> _TASK INSTRUCTIONS_
Pictures do not belong in the copy; print every entry exactly as it stands.
++++ EXERCISE MATERIAL
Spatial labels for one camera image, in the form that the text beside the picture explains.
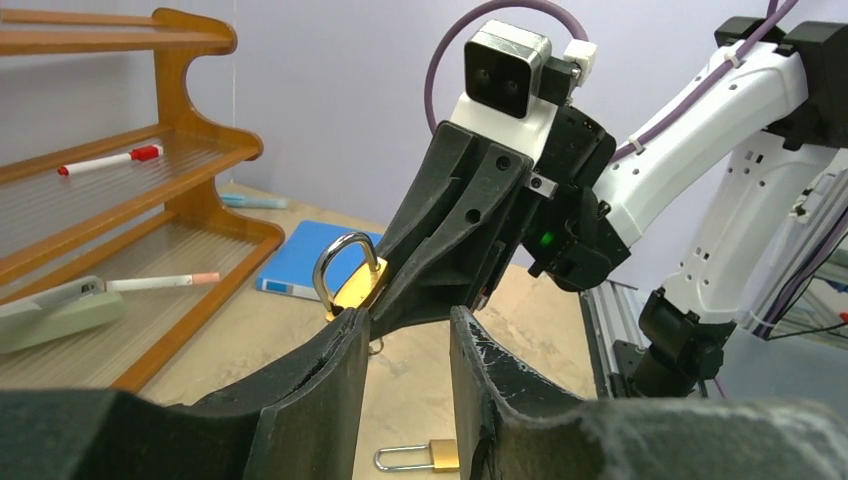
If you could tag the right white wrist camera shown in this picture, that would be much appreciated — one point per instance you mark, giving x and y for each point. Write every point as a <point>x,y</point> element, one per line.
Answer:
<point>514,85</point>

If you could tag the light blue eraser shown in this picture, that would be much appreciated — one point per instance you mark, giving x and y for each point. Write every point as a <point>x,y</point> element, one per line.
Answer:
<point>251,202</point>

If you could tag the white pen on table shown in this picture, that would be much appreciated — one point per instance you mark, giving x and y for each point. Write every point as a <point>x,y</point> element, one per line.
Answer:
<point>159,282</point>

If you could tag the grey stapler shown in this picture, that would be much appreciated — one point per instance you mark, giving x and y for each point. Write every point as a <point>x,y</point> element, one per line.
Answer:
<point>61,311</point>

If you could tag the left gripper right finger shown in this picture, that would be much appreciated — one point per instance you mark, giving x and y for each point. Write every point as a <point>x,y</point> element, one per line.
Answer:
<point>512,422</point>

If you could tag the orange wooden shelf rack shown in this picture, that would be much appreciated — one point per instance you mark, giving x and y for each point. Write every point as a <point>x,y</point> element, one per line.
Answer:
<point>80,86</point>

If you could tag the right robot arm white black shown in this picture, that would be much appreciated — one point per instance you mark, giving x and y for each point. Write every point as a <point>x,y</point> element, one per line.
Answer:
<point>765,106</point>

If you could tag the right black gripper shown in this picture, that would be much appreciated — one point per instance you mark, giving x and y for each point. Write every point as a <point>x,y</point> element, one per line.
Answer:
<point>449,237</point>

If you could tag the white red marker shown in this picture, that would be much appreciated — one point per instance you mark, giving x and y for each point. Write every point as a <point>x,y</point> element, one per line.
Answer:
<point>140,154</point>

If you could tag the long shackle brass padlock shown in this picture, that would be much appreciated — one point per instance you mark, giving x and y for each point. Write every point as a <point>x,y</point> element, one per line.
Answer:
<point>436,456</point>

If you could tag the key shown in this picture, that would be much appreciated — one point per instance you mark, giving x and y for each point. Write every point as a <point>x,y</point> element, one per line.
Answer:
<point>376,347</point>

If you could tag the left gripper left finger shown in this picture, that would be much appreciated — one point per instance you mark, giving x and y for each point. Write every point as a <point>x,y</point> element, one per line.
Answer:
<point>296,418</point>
++++++++
> _SOLUTION TO THE PROBLEM_
Spatial labels for one camera image, in the form that the text beside the picture explains.
If you could tag the right white wrist camera shown in this picture, that would be much appreciated — one point per instance you mark, giving x and y for each point. Write every point as a <point>x,y</point> element, one per line.
Answer:
<point>514,85</point>

If you could tag the light blue eraser shown in this picture, that would be much appreciated — one point per instance you mark, giving x and y for each point. Write every point as a <point>x,y</point> element, one per line.
Answer:
<point>251,202</point>

If you could tag the white pen on table shown in this picture, that would be much appreciated — one point per instance you mark, giving x and y for each point. Write every point as a <point>x,y</point> element, one per line.
Answer:
<point>159,282</point>

If you could tag the grey stapler shown in this picture, that would be much appreciated — one point per instance you mark, giving x and y for each point. Write every point as a <point>x,y</point> element, one per line.
Answer:
<point>61,311</point>

If you could tag the left gripper right finger shown in this picture, that would be much appreciated — one point per instance you mark, giving x and y for each point. Write every point as a <point>x,y</point> element, one per line.
Answer:
<point>512,422</point>

If you could tag the orange wooden shelf rack shown in this picture, that would be much appreciated — one point per instance you mark, giving x and y for each point. Write every point as a <point>x,y</point> element, one per line.
Answer:
<point>80,86</point>

If you could tag the right robot arm white black shown in this picture, that would be much appreciated — one point per instance you mark, giving x and y for each point. Write every point as a <point>x,y</point> element, one per line.
Answer:
<point>765,106</point>

If you could tag the right black gripper shown in this picture, that would be much appreciated — one point per instance you mark, giving x and y for each point. Write every point as a <point>x,y</point> element, one per line.
Answer:
<point>449,237</point>

If you could tag the white red marker shown in this picture, that would be much appreciated — one point per instance you mark, giving x and y for each point. Write every point as a <point>x,y</point> element, one per line.
Answer:
<point>140,154</point>

If you could tag the long shackle brass padlock shown in this picture, that would be much appreciated — one point per instance you mark, giving x and y for each point. Write every point as a <point>x,y</point> element, one per line.
Answer:
<point>436,456</point>

If you could tag the key shown in this picture, that would be much appreciated — one point per instance you mark, giving x and y for each point. Write every point as a <point>x,y</point> element, one per line.
Answer:
<point>376,347</point>

If you could tag the left gripper left finger shown in this picture, that would be much appreciated — one point per instance you mark, giving x and y for each point. Write every point as a <point>x,y</point> element, one per line.
Answer:
<point>296,418</point>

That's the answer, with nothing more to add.